• **What the task asks**: In the listing below, count the lines with "button" and report only the figure.

• **Recorded information**:
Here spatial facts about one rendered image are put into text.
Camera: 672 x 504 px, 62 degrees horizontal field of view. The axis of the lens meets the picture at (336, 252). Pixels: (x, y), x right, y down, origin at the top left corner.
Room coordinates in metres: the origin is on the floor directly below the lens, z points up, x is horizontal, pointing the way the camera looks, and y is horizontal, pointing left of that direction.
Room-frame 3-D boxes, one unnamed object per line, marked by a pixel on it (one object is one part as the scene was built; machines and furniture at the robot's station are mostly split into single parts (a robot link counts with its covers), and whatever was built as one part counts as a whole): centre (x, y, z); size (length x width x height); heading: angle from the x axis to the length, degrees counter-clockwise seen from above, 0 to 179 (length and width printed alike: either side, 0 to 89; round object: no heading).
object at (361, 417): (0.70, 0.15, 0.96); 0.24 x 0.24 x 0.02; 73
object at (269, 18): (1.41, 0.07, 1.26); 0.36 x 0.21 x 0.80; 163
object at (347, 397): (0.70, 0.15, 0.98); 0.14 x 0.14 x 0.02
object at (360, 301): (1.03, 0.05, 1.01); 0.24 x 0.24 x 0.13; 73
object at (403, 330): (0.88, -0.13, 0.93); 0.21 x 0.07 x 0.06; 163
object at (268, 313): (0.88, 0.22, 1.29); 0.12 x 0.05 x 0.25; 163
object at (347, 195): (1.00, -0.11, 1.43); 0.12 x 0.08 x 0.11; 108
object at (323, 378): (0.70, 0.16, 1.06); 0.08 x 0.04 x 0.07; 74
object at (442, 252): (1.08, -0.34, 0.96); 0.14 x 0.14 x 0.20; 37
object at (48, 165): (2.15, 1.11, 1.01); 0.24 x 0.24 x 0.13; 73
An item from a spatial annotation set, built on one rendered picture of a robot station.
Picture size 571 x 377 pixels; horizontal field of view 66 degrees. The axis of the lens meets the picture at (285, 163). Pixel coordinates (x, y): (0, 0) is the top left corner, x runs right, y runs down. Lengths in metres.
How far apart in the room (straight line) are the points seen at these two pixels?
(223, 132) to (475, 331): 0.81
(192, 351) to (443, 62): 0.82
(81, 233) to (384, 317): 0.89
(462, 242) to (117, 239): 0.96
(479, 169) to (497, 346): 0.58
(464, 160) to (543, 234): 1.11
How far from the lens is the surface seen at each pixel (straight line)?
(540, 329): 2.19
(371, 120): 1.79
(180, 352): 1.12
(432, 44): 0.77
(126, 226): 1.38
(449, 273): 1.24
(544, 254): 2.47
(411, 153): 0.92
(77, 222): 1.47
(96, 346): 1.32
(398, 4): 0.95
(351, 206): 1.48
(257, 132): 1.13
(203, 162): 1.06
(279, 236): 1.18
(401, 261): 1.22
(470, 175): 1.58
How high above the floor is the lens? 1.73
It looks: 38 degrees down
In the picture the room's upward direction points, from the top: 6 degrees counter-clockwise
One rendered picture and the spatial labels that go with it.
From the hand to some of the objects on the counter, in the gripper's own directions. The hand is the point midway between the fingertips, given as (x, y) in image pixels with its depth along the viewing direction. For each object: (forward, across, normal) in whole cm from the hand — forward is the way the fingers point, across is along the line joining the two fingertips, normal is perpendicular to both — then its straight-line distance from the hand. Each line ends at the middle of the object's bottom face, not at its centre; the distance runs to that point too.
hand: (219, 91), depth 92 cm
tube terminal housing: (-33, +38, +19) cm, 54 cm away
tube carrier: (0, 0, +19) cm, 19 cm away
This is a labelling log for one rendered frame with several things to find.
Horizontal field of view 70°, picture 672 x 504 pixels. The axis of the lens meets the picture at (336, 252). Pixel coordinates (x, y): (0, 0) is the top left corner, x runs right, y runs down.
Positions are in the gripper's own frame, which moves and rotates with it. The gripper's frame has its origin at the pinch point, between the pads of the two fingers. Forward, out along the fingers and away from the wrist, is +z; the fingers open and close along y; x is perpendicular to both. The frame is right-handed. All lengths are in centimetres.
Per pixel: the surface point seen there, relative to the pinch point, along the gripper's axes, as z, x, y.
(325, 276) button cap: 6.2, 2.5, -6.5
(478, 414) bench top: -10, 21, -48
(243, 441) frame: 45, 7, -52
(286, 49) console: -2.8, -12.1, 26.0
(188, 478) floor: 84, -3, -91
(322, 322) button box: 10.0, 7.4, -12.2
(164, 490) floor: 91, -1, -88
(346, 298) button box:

• **Expected answer**: 3